Items from a dataset
--- START ---
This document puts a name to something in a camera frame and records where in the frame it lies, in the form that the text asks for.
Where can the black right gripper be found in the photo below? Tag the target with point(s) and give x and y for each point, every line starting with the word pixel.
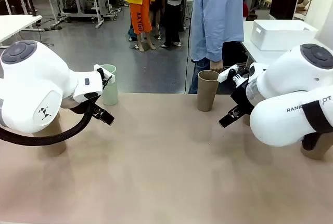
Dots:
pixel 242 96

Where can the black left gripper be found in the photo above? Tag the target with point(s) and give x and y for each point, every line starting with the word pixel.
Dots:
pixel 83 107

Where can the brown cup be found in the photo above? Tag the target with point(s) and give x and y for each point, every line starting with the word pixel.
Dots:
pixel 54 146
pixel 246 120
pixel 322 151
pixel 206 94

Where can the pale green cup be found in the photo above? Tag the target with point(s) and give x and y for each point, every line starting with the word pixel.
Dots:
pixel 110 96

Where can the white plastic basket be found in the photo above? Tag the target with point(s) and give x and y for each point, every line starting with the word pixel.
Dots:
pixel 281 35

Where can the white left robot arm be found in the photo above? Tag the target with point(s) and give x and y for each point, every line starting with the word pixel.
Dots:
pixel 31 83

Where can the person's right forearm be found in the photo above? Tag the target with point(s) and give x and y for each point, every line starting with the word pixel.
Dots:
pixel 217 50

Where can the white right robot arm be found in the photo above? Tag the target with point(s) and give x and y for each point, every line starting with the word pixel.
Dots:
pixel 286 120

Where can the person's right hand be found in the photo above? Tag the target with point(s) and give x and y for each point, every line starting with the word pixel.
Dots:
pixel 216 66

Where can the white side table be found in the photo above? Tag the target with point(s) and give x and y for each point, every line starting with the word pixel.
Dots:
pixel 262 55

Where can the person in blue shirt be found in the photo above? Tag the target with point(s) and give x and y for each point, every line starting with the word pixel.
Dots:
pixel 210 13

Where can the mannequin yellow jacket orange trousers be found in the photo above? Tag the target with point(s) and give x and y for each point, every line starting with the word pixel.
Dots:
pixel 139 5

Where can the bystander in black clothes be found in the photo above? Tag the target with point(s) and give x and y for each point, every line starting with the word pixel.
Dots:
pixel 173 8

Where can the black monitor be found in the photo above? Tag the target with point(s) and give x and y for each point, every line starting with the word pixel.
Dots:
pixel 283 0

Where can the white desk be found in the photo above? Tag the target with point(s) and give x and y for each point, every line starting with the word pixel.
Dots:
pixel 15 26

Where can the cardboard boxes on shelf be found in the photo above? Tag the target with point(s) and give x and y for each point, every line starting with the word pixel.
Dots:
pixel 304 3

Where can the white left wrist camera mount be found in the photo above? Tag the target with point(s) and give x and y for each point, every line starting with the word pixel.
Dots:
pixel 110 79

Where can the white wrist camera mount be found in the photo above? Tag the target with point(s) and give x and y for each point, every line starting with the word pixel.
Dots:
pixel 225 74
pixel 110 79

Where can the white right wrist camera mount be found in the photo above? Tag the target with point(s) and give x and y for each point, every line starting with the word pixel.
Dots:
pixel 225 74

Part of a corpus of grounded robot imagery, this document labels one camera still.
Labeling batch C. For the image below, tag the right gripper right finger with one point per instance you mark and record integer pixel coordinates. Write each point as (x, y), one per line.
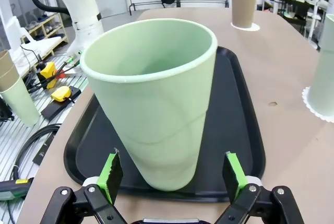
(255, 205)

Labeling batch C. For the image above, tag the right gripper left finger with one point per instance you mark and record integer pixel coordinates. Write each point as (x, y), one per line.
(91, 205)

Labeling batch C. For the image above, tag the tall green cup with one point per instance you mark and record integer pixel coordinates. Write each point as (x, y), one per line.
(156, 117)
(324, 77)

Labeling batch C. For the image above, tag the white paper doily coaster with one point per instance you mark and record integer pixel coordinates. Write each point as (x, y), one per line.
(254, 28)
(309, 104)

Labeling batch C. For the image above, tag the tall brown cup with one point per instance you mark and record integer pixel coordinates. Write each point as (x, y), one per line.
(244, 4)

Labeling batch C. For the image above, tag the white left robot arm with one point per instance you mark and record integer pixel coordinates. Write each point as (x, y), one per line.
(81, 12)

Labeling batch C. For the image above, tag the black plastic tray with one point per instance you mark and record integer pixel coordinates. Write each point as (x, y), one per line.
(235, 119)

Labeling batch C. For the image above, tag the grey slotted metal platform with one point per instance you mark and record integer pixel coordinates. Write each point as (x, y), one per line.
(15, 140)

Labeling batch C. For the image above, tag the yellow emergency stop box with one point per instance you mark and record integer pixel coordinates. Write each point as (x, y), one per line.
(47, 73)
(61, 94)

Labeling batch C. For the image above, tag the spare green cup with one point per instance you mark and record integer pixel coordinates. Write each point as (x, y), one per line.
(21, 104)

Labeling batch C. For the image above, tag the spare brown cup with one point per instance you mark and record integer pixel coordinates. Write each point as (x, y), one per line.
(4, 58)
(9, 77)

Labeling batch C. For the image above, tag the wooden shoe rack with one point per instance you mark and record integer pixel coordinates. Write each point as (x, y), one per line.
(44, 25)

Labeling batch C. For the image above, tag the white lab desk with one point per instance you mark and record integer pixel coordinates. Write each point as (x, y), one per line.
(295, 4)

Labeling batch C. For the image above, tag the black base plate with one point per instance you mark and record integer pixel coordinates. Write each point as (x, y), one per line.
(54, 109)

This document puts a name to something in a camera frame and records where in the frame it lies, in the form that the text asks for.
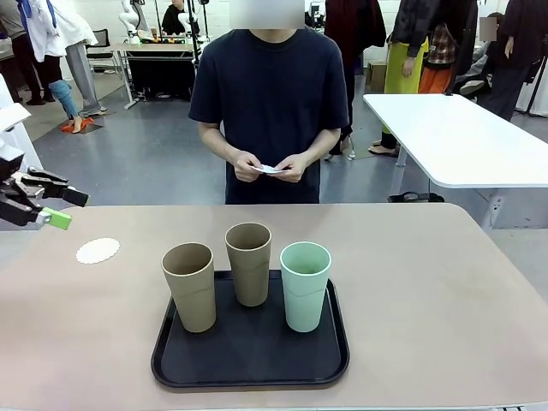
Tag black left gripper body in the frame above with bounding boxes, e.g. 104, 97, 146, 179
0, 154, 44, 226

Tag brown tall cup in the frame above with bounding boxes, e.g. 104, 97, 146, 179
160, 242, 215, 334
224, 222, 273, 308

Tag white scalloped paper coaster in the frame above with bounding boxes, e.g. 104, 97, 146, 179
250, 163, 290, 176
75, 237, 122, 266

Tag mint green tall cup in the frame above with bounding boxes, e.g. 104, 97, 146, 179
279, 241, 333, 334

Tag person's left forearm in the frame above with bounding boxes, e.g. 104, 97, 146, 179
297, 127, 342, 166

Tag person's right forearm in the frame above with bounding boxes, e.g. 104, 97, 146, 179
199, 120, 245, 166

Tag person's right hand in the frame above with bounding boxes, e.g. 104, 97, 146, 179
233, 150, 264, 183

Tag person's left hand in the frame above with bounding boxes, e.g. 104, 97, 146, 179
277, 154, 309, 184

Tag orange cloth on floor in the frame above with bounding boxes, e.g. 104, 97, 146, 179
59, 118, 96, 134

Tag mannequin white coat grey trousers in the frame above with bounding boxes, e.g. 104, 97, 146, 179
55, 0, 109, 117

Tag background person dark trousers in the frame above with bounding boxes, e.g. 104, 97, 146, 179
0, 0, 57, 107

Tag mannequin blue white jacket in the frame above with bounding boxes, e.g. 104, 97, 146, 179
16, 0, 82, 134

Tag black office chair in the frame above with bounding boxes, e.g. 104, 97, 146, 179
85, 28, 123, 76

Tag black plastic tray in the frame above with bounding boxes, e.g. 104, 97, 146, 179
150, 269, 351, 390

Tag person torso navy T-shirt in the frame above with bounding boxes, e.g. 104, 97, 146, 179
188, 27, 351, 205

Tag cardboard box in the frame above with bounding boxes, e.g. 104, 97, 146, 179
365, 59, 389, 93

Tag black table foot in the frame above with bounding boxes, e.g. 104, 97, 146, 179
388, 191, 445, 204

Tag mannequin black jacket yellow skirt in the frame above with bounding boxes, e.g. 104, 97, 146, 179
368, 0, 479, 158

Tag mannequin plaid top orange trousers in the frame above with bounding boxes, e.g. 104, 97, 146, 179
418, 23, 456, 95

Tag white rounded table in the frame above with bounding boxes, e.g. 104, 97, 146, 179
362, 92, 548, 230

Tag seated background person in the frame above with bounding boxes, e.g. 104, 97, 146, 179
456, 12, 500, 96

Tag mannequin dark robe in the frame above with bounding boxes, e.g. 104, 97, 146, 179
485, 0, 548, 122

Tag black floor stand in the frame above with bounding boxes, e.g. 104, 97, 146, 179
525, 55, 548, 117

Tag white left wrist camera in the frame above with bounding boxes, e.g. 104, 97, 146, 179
--- END ---
What is being asked: Only exact copies of the lines from the one containing "Tag mannequin plaid" to the end of the records belong in the answer.

Answer below:
Tag mannequin plaid top orange trousers in the frame above with bounding boxes, e.g. 104, 97, 146, 179
418, 23, 456, 95

Tag white rounded table in the frame above with bounding boxes, e.g. 104, 97, 146, 179
362, 92, 548, 230

Tag seated background person in the frame above with bounding boxes, e.g. 104, 97, 146, 179
456, 12, 500, 96

Tag mannequin dark robe in the frame above with bounding boxes, e.g. 104, 97, 146, 179
485, 0, 548, 122

Tag black floor stand in the frame above with bounding boxes, e.g. 104, 97, 146, 179
525, 55, 548, 117

Tag white left wrist camera in the frame above with bounding boxes, e.g. 104, 97, 146, 179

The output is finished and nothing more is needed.